Diría que desde la repetición. Todos esos poderes e ideas sociales se inscriben en las mentes y en los cuerpos desde la repetición incisiva. “Si sigues riéndote así, con la boca abierta y la lengua afuera, no vas a entrar a ciertos círculos sociales”, por ejemplo. Pero la sensibilidad del narrador está en otra parte. Su corazón está con quienes permiten la espontaneidad: con quienes se ríen sin ningún problema con la boca abierta y la lengua afuera. Con quienes se niegan a concebir las reglas de etiqueta como una posibilidad (e incluso, como la única posibilidad) de tener un mejor futuro social. Lejos de gente que concibe “La Urbanidad de Carreño” como un texto sagrado.

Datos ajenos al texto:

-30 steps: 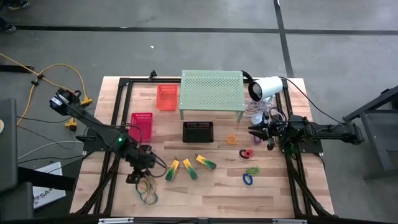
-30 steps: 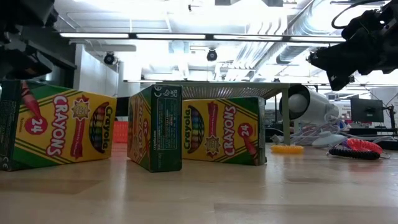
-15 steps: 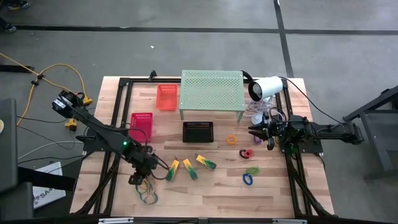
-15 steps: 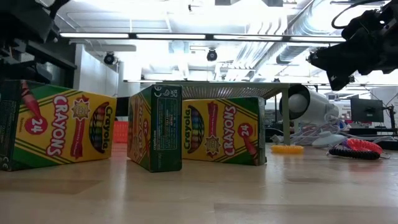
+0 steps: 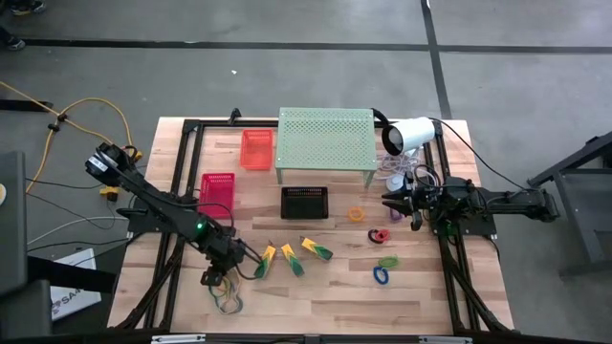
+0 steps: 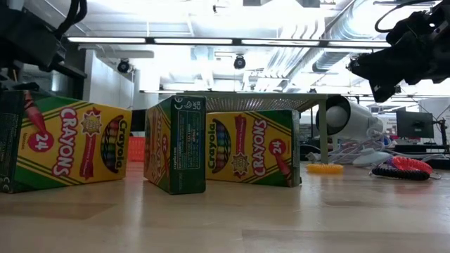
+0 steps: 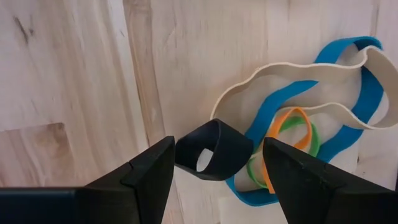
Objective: Pick & Place Office Desk Supplies
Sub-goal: Put the black rubber band into the orange bin on the shelf
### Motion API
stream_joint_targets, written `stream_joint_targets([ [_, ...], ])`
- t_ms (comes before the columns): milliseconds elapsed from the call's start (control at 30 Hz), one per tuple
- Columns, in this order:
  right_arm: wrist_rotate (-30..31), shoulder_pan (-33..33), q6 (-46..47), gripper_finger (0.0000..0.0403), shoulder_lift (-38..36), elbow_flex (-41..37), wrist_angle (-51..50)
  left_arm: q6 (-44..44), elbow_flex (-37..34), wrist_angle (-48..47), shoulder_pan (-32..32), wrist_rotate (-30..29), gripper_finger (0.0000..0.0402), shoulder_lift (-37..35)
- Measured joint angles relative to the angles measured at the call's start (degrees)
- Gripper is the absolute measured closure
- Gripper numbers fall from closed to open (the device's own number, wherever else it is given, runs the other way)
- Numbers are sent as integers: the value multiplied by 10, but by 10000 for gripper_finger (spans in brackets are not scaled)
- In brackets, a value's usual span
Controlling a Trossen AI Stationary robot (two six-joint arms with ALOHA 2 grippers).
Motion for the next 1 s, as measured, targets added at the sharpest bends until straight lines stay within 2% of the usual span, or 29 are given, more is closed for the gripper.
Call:
stream_joint_targets([
  [200,0,0,0,313,0,0,0,0,0,0,0,0,172,0],
  [633,0,0,0,313,0,0,0,0,0,-1,0,0,251,0],
  [1000,0,0,0,313,0,0,0,0,0,-1,0,0,289,-1],
])
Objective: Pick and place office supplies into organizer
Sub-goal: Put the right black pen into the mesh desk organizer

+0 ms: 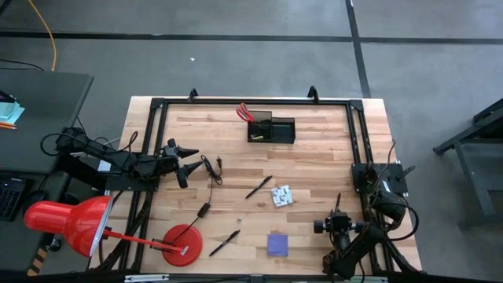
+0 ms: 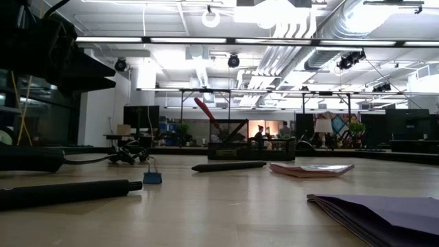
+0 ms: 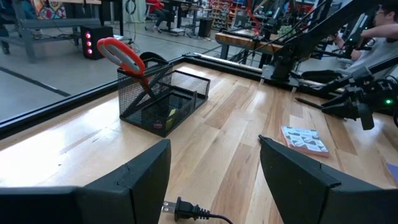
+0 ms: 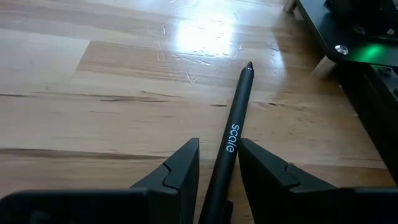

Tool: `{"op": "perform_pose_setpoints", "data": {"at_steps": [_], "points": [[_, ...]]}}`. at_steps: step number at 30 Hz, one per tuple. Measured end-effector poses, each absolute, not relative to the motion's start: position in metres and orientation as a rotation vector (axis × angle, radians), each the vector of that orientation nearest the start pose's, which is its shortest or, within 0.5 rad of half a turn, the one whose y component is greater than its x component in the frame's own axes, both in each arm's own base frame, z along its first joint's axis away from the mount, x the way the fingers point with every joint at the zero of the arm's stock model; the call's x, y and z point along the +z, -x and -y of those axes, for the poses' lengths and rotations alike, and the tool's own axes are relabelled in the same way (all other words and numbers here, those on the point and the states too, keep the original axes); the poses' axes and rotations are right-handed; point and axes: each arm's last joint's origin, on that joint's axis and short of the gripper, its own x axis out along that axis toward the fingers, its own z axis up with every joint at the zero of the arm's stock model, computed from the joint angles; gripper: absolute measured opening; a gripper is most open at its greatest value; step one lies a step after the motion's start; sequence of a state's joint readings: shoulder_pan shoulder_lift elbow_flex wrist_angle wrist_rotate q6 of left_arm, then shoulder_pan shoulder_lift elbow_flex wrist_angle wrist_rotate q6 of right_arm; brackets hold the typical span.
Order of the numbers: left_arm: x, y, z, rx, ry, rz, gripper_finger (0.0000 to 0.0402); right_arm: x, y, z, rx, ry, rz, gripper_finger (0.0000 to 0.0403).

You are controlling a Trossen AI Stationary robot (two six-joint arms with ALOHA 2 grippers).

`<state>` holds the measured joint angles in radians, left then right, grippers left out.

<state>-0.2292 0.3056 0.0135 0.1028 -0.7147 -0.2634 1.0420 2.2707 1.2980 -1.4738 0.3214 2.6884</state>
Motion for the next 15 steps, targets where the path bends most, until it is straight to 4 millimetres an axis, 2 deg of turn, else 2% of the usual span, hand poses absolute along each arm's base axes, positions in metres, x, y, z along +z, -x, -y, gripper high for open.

Hay una bella explicación sobre la necesidad de su papá, tanto como la de su narrador, de explorar y dejar salir la voz propia.

En mi casa era usual corregir la gramática y la ortografía de los mensajes que escribía mi papá, que era italiano: llegó a Barranquilla cuando tenía veinte años, sin hablar español. Pero también hay otro dato: él no terminó la primaria. Cuando escribía algo, en la casa aparecía una ansiedad absoluta por neutralizar las marcas de su extranjería y dislocación, pero, sobre todo, yo creo, por neutralizar las marcas de una educación truncada. Cuando leí el último texto que escribió, sin que estuviera corregido por alguien, me pareció ver en cada uno de los errores de puntuación, en cada error de ortografía, las dobles consonantes italianas, aquí y allá, toda su historia social. Él escribió esa historia sin El Gran Ojo encima. Eso me conmovió mucho: me pareció absolutamente hermoso. Yo quiero honrar para siempre esa acción.

Juan Camilo Rincón

Periodista, escritor e investigador cultural.